Deyve Melo dos Santos - Schopenhauer é acusado de fazer muitos insultos a Hegel, Schelling,  Fichte.  É verdade. Schopenhauer afirma que Hegel é um filosofastro, um charlatão e várias coisas mais. Também podemos encontrar críticas bem formuladas com relação ao sistema da ciência de Hegel, que somente encontra espaço no absoluto. A crítica de Schopenhauer a Hegel está centralmente localizada na ideia do absoluto e na forma com que esse absoluto chega no sistema hegeliano. A típica pergunta que para Schopenhauer, e a mais importante é: por que, na Ciência da Lógica,  Hegel tem que começar com uma ideia de ser que não é o ser mesmo? ou o ser que podemos entender como ser? Kierkegaard segue o mesmo caminho: não aceita uma verdade absoluta, como Hegel quer entender no seu sistema. Kierkegaard acredita que Hegel nega a identidade de fundo irônico em Sócrates e por isso entendeu o mundo como universal. Para Kierkegaard, esta ironia como negatividade infinita absoluta é o eterno, isto é, a constituição máxima do real enquanto explicação dele mesmo. Interessante também é pensar o sistema da ciência de Hegel e de como sua influência fez com que tanto Schopenhauer e Kierkegaard estivessem tão próximos um do outro.

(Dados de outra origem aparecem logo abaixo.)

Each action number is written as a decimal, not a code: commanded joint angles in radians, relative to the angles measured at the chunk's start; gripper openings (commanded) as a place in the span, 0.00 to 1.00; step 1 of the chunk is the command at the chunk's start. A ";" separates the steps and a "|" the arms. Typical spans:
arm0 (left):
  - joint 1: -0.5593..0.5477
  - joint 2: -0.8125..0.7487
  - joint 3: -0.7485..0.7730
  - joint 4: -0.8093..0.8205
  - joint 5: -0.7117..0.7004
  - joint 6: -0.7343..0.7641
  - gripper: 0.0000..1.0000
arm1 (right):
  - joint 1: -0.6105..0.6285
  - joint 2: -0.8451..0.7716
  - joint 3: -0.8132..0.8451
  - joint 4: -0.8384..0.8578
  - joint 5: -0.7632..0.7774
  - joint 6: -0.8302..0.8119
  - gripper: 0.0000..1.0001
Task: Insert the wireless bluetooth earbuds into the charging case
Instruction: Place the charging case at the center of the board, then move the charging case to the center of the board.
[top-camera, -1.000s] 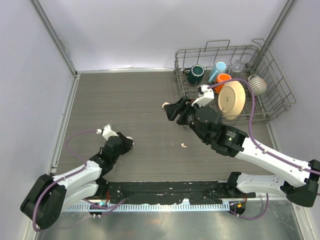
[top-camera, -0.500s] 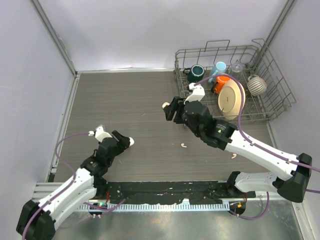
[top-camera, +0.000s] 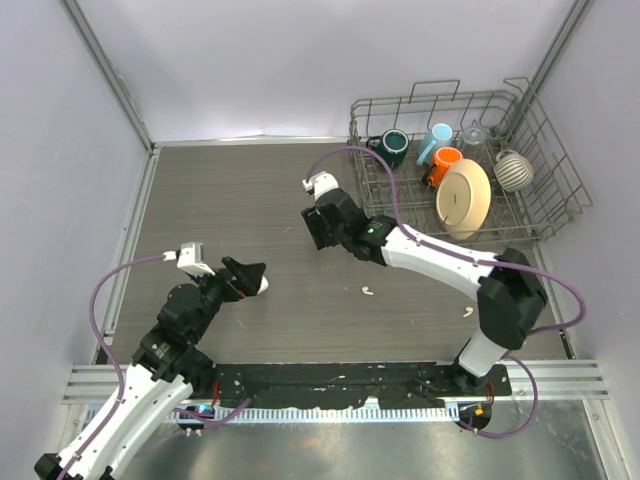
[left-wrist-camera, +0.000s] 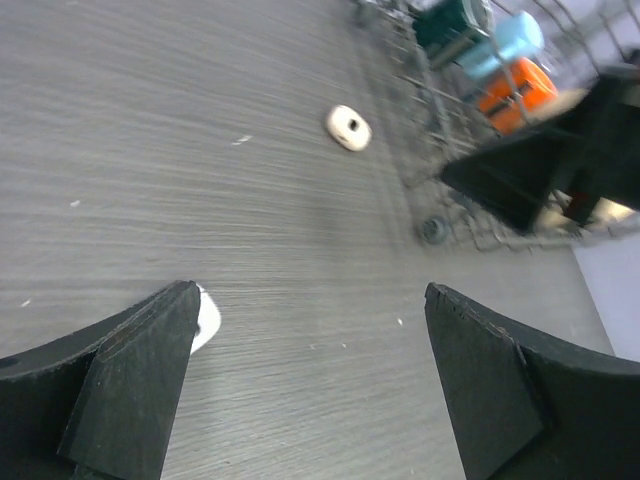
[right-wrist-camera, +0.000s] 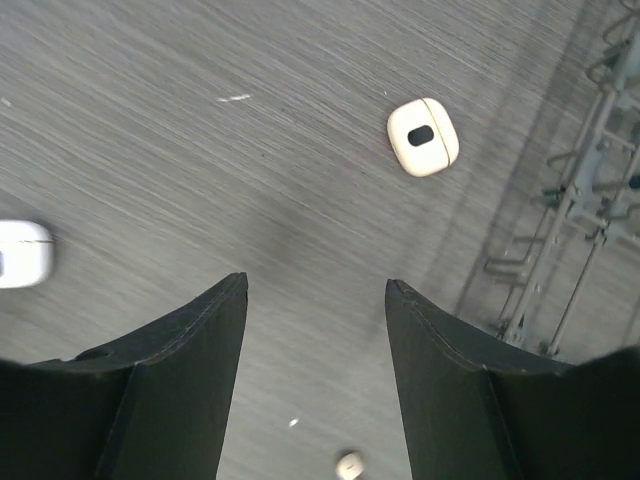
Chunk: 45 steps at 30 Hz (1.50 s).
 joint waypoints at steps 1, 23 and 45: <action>0.002 -0.002 0.031 0.126 0.227 0.125 0.98 | -0.063 0.088 0.096 0.080 -0.059 -0.258 0.62; 0.002 0.115 0.127 0.043 0.056 -0.154 1.00 | -0.244 0.562 0.504 -0.161 -0.266 -0.507 0.60; 0.000 -0.052 0.129 0.059 0.194 0.022 1.00 | -0.264 0.646 0.527 -0.165 -0.280 -0.525 0.60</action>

IHU On-Line - Como você entende as concepções de arte em Kierkegaard e Schopenhauer? Que aspectos apontam em comum e quais são as maiores rupturas?

Deyve Melo dos Santos - Em Schopenhauer, a arte e sua vinculação com a estética é o belo, que ele chama de metafísica do belo, que eleva a noção de beleza e arte até o conhecimento objetivo, isto é, um conhecimento estético. A arte, para Schopenhauer, juntamente com a música e a tragédia, são as mais belas formas de se compreender até mesmo o absoluto. Kierkegaard, em seu ensaio sobre o belo musical, também eleva a arte como a aspiração máxima do ser. As rupturas estão inseridas no contexto de suas obras, a identificação do ideal de arte ou da arte ideal, da beleza e de suas formas, da interpretação do gênio e do artista e, por fim, de toda uma série de conceitos que encontramos no conjunto de suas obras.

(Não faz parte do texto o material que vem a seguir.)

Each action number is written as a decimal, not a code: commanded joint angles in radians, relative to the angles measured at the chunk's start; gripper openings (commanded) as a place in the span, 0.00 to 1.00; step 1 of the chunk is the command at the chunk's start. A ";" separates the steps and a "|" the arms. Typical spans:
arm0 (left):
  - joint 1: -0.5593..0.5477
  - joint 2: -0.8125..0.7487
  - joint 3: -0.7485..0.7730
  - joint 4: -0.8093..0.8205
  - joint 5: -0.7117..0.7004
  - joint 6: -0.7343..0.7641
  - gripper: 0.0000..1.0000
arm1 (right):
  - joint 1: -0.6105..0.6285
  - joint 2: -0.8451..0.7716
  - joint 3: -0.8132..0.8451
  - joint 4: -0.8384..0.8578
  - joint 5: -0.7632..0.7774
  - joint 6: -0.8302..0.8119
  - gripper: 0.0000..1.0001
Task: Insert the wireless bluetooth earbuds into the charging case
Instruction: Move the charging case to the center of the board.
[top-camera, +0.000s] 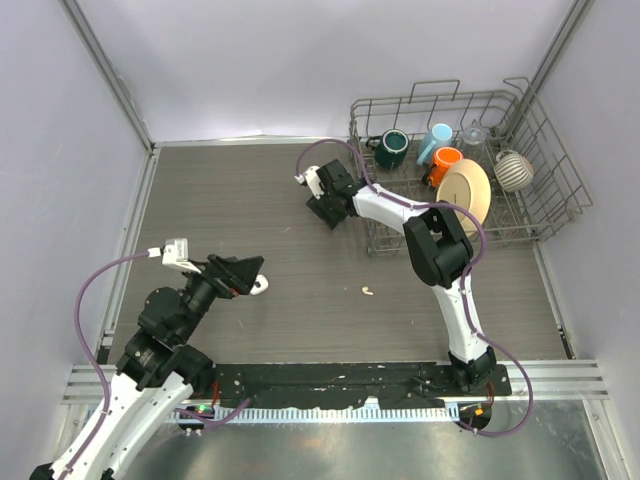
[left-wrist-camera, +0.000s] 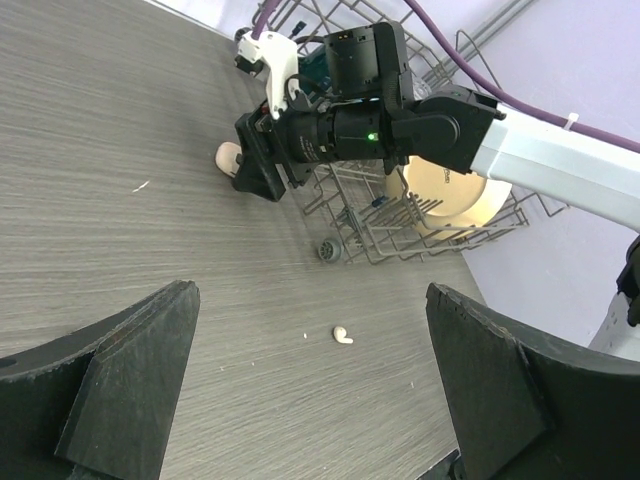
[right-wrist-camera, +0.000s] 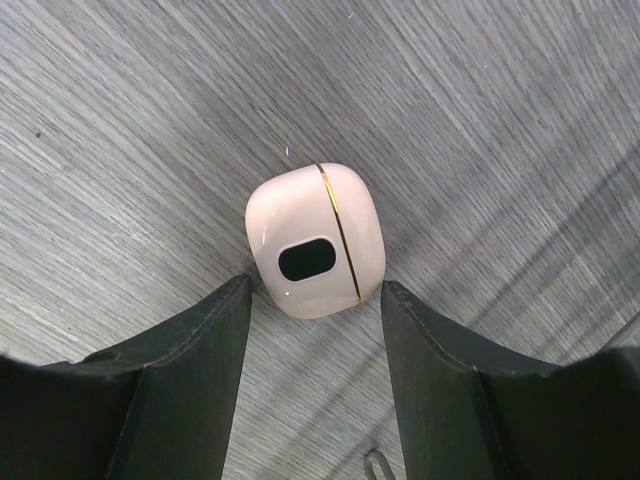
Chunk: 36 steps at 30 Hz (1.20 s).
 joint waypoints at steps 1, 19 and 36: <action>0.001 -0.002 -0.004 0.063 0.043 0.049 1.00 | -0.007 0.012 0.035 -0.003 -0.030 -0.019 0.60; 0.002 0.009 -0.044 0.157 0.175 0.074 1.00 | -0.014 0.093 0.141 -0.110 -0.166 -0.034 0.57; 0.002 -0.018 -0.060 0.125 0.122 0.077 1.00 | 0.036 -0.066 -0.032 -0.138 -0.326 0.093 0.39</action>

IHU On-Line - Enquanto presidente da SOBRESKI, qual é a sua percepção sobre os estudos de Kierkegaard no Brasil?

Deyve Melo dos Santos - Esta já é a X Jornada de Estudos sobre Kierkegaard, e cada vez mais vem aumentando o número de alunos de graduação e pós-graduação nas universidades brasileiras que têm despertado interesse em estudar o pensamento de Kierkegaard. Hoje já é possível fazer uma leitura aprofundada na filosofia de Kierkegaard, pois, já se encontram traduzidas diversas de suas obras realizadas diretamente do dinamarquês para o português. Uma das coisas que mais contribuiu para uma leitura errada de Kierkegaard eram as deficientes traduções que tínhamos, que cometeram erros grosseiros e nos levaram a interpretações que fizeram de Kierkegaard um simples pensador. Com as traduções de O Conceito de Ironia, Migalhas Filosóficas, As Obras do Amor e o extenso volume traduzido por Ernani Reichmann  na década de 1970, é possível uma leitura legítima de Kierkegaard. Com as traduções, vieram também estudos publicados em diversas editoras e universidades do país, livros como os de Alvaro Valls,  Marcio Gimenes de Paula  e Jonas Roos  também revelam como Kierkegaard tem ainda muito a oferecer à filosofia de hoje. Outro grande passo que foi dado foi a formação do grupo brasileiro de estudos de Kierkegaard, a SOBRESKI, que anualmente se encontra para discutir, compartilhar e trocar ideias e informações sobre o pensador dinamarquês. Cada vez mais cresce o número de pesquisadores com mestrado e doutorado que efetivam suas contribuições em revistas especializadas em filosofia e apresentam comunicações em encontros e congressos dentro do país. Com a perspectiva de mais traduções irem aparecendo, mais estudos e a continuidade das reuniões anuais da SOBRESKI, o pensamento de Kierkegaard somente tenderá a crescer no Brasil.